Jar Jar stays still, eyes carefully pointed at the floor. Qui-Gon’s lightsaber shifts against his leg as he tries not to move. He can tell Vader is waiting for a reaction, and he won’t give him one.

“Next week,” Vader continues after a long pause, “a mix of Gungans and other Naboo rebels. And the Emperor will be coming to observe. It is his home planet, after all, and it won’t do at all for the citizens to be seen as troublemakers.”

“Of course.”

“Later this afternoon, you’re required to supervise.” Vader pauses, waiting.

“And?”

“Will this be a problem?”

“No.” He doesn’t hesitate. There won’t be a problem, because he’s not going to make one.

“Good.”

***

The actual killing is a blur.

Vader is efficient with his lightsaber, and the firing squads are precise. All Jar Jar has to do is be there.

He looks off into middle distance, and more than once, he hears his name in his own language. Along with several choice profanities. It’s completely fair, but it still hurts to hear it wash over him. Every word feels like a blow.

_ Traitor, scum, garbage. Should’ve died in the war before becoming an Imperial traitor. _

They’re not wrong. Not a single word is wrong.

***

“I’m impressed,” Vader says after, and Jar Jar starts. He’s been… out of it. “And I do not say that often, Advisor Binks.”

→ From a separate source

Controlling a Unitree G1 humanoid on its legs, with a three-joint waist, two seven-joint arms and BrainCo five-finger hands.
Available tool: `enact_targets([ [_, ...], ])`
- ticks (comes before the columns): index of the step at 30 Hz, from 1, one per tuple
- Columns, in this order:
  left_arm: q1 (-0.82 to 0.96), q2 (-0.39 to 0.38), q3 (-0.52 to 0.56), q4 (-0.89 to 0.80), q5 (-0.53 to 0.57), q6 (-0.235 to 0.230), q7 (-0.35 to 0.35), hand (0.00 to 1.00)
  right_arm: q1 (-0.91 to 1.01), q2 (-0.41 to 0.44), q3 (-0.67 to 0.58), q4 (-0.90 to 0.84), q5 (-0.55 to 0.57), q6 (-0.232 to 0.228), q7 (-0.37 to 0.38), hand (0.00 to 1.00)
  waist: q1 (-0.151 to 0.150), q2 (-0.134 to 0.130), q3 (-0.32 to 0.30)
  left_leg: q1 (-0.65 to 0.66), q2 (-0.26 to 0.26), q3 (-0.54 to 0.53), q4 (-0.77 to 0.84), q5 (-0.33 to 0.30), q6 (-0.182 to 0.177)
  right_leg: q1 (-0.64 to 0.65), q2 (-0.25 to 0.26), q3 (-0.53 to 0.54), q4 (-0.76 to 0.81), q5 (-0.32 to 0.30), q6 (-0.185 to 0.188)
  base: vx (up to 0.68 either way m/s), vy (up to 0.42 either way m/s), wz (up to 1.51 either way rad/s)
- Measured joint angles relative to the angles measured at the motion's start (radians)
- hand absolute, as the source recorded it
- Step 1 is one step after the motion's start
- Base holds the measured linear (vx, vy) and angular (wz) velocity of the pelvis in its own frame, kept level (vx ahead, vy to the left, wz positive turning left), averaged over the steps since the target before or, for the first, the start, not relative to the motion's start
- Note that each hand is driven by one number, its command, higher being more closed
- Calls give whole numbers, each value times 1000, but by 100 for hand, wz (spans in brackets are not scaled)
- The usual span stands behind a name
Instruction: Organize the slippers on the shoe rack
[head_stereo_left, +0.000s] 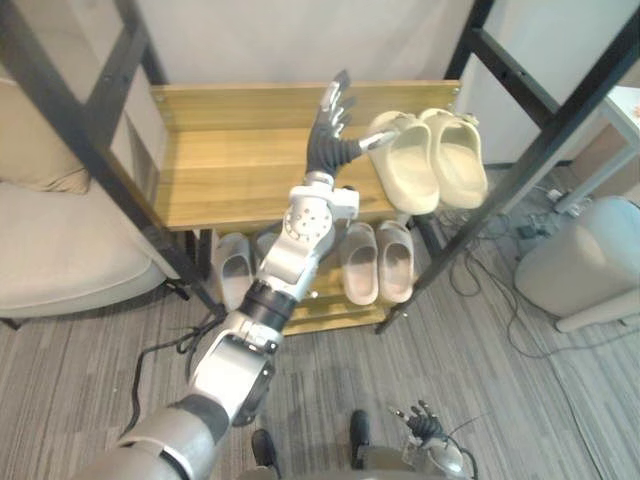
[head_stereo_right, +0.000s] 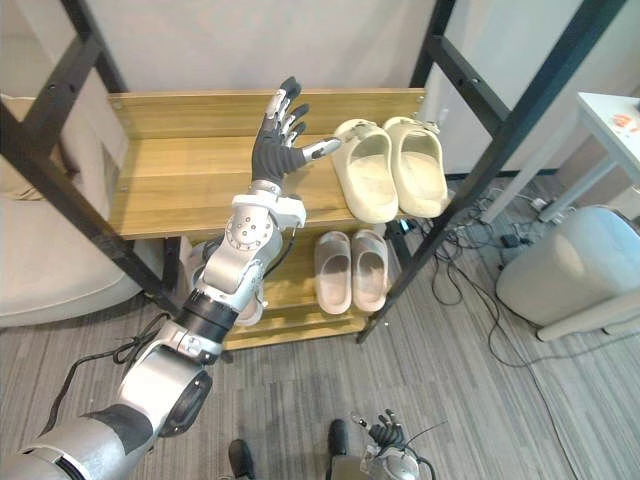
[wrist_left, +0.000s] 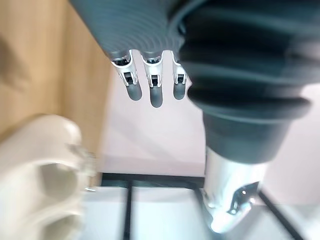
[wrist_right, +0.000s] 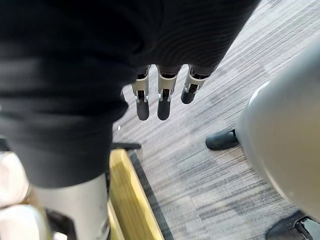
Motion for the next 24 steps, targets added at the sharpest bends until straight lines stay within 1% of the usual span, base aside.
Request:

“Was it a test?” Jar Jar knows he shouldn’t ask, but the taste of blood is stuck on his tongue from biting the inside of his lip bloody. He needed something to stop himself from running away or running in to stupidly try and help.

“I will not speak for the Emperor. But I would think so. If it was, you passed with flying colours.”

Great. Exactly what Jar Jar wanted.

***

“My boy,” Palpatine says when Jar Jar steps off the ship back on Coruscant, and Jar Jar starts in surprise. He’s been in a bit of a haze the whole journey, distracted by his departure from Naboo. The citizens shouting at him as he passed by, spitting at his feet. They’d been knocked to the ground by Stormtroopers for their insolence, but most of them seemed to have found it worth it.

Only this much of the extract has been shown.